He must have said what he came to say because he spins around and stalks out of my bedroom as quickly as he arrived.

Just in the nick of time, I call out to him. “Simon!”

He freezes just outside my door, not bothering to turn and look at me.

“Please… I…” The words choke off. I’m too afraid to ask the question I need the answer to more than my next breath.

He finally turns, a small smile on his face reminds me that inside the tattooed and muscled cleaner of the underworld, he’s still the same kid I used to play with as a child.

“You know you’re literally the only person on the planet I allow to call me that name, right?”

“It is your name, is it not?”

He doesn’t answer, but instead waits for me to speak again.
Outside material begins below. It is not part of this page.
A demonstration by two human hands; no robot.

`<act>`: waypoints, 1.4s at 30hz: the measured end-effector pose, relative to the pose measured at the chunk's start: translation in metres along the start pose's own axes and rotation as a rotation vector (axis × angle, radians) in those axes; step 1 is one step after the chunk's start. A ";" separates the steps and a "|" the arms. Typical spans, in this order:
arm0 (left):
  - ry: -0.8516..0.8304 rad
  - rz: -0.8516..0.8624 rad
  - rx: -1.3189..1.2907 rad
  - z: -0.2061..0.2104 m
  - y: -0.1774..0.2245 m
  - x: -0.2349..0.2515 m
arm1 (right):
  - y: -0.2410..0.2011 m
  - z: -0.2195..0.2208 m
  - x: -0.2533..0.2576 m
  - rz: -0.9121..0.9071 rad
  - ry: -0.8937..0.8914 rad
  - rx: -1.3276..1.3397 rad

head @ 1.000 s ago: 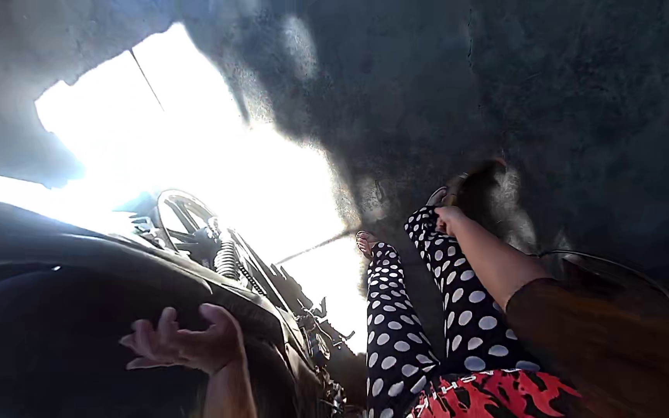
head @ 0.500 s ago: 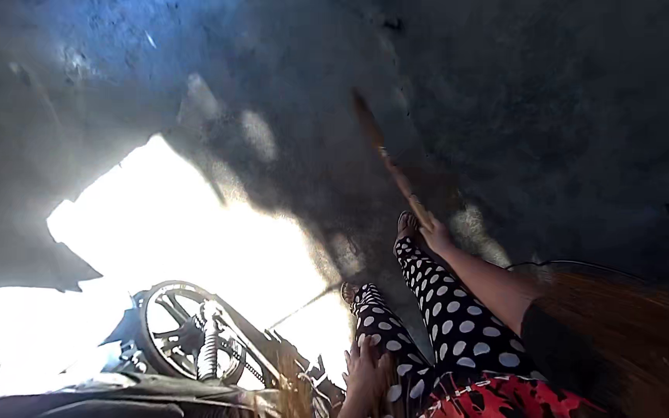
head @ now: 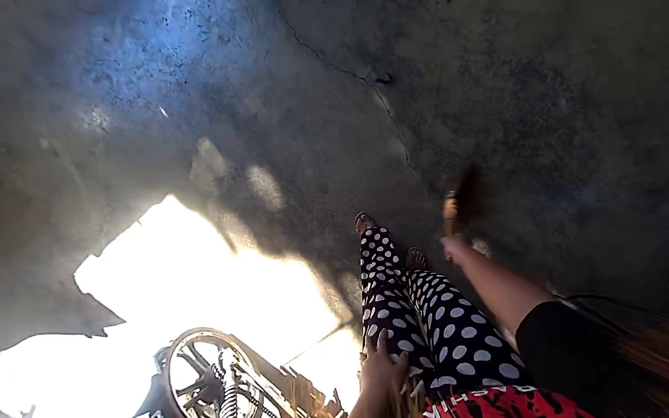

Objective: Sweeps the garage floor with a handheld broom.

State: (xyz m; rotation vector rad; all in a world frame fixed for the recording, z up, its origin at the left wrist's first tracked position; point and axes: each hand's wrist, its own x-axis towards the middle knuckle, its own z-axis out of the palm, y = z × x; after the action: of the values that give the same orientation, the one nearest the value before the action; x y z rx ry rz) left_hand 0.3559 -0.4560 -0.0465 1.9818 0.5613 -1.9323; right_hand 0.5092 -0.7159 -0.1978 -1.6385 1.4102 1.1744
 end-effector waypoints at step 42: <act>0.116 0.062 -0.279 -0.377 0.262 0.017 | -0.499 -0.221 0.035 -0.184 0.356 0.186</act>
State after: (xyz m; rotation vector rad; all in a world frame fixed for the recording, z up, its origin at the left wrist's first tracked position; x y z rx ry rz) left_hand 0.8130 -0.5012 -0.0618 1.9153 0.7457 -1.6107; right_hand 1.0429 -0.8331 -0.1813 -1.8583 1.4916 0.6488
“I have to know… the truth, please… Can I trust him?”

He pauses a second before walking slowly toward me, only stopping when he’s a few inches away. He’s close enough that I can see the flecks of caramel in his brown eyes.
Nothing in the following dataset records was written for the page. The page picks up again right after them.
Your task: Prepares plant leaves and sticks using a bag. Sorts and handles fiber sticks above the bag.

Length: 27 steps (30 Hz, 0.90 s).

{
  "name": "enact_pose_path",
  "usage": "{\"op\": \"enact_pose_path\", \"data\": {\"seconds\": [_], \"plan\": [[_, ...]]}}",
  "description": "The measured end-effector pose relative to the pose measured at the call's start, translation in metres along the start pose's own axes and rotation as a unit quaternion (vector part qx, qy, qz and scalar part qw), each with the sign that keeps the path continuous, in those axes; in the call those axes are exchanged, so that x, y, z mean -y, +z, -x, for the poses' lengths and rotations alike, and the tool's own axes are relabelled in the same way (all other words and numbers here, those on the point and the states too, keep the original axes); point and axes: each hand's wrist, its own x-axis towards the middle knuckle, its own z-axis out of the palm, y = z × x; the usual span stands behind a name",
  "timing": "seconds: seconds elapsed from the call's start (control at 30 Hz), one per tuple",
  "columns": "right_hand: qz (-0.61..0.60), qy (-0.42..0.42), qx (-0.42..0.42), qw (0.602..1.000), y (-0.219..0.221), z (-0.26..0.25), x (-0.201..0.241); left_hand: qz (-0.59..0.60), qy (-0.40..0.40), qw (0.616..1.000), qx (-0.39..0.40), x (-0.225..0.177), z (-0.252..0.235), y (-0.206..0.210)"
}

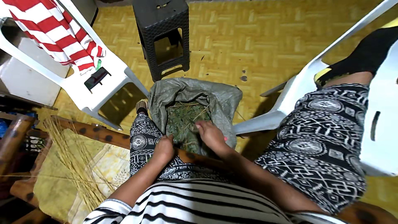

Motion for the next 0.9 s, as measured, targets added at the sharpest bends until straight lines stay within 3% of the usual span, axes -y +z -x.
{"op": "enact_pose_path", "data": {"seconds": [0.13, 0.3, 0.4, 0.47, 0.53, 0.6, 0.7, 0.77, 0.8, 0.9], "plan": [[-0.008, -0.057, 0.036, 0.998, 0.011, 0.007, 0.005, 0.043, 0.004, 0.999, 0.029, 0.0, -0.004, -0.005], [-0.043, 0.058, -0.025, 0.997, -0.001, -0.007, -0.014, 0.07, 0.014, 0.997, 0.041, 0.005, 0.002, -0.008], [-0.153, 0.094, -0.04, 0.983, -0.008, -0.009, -0.018, 0.081, 0.006, 0.996, 0.045, 0.005, 0.004, -0.01], [-0.312, 0.11, -0.01, 0.944, 0.001, -0.007, -0.009, 0.092, 0.009, 0.995, 0.047, 0.004, 0.003, -0.009], [-0.506, 0.143, 0.059, 0.848, 0.01, -0.004, 0.001, 0.102, 0.017, 0.993, 0.058, 0.002, 0.001, -0.009], [-0.62, 0.172, 0.102, 0.759, 0.01, -0.003, 0.005, 0.117, 0.025, 0.99, 0.074, 0.0, -0.001, -0.011], [-0.668, 0.185, 0.09, 0.715, 0.003, -0.008, 0.0, 0.15, 0.013, 0.983, 0.104, 0.006, -0.002, -0.014], [-0.657, 0.175, 0.058, 0.731, -0.001, -0.011, -0.007, 0.174, -0.001, 0.976, 0.128, 0.013, -0.002, -0.015], [-0.626, 0.16, 0.035, 0.762, -0.002, -0.012, -0.01, 0.183, -0.008, 0.973, 0.139, 0.015, -0.002, -0.016], [-0.375, 0.074, -0.02, 0.924, -0.003, -0.006, -0.008, 0.213, -0.022, 0.969, 0.122, 0.015, -0.002, -0.015]]}}
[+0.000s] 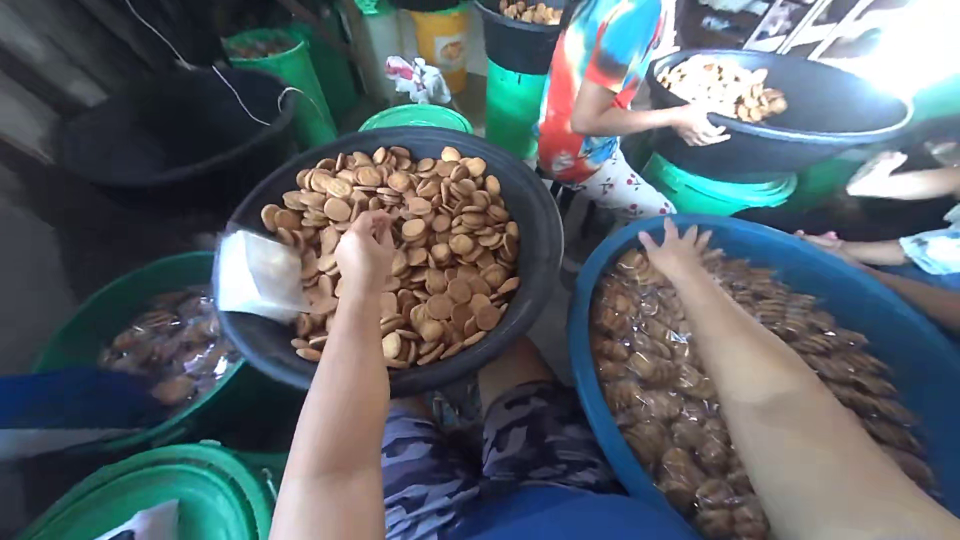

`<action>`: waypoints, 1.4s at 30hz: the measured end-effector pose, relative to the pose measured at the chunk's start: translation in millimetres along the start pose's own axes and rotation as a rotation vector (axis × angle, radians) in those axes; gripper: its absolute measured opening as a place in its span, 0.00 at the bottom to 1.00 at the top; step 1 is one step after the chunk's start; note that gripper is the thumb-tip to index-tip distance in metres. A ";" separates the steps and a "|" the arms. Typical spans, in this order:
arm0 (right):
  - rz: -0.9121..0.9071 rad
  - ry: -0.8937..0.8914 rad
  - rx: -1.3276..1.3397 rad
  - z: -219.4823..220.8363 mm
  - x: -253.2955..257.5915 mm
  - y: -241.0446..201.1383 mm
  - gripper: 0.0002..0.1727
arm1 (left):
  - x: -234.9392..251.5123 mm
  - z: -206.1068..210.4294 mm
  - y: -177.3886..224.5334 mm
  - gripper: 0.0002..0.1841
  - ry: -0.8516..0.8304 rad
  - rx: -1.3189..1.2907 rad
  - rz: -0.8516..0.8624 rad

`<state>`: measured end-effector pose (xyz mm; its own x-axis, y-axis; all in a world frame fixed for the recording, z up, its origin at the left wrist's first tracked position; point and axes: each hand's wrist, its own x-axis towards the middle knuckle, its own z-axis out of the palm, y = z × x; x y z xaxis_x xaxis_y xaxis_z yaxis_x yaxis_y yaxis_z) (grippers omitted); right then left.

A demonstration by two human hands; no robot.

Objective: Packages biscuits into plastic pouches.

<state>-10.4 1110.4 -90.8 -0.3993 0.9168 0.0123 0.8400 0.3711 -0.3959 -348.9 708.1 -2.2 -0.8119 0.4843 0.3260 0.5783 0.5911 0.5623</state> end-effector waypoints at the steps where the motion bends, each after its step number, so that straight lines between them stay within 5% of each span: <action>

“Dex Cohen is not a perfect man. He’s made mistakes, but I promise you… he would lay down his life for you, Katja.”

Answering him is impossible over the lump in my throat. I choke back a pent-up sob of relief just as Z spins back around and leaves me standing alone, still wrapped in my towel.

The second the door closes behind him, I let my knees crumble beneath me, falling to the carpet as I finally allow the grief I’ve pent up all day pour out of me.

I cry for all I’ve lost, and all my mistakes, but mostly, I cry because I know without a shadow of a doubt that Dex Cohen is the only man I’ll ever love.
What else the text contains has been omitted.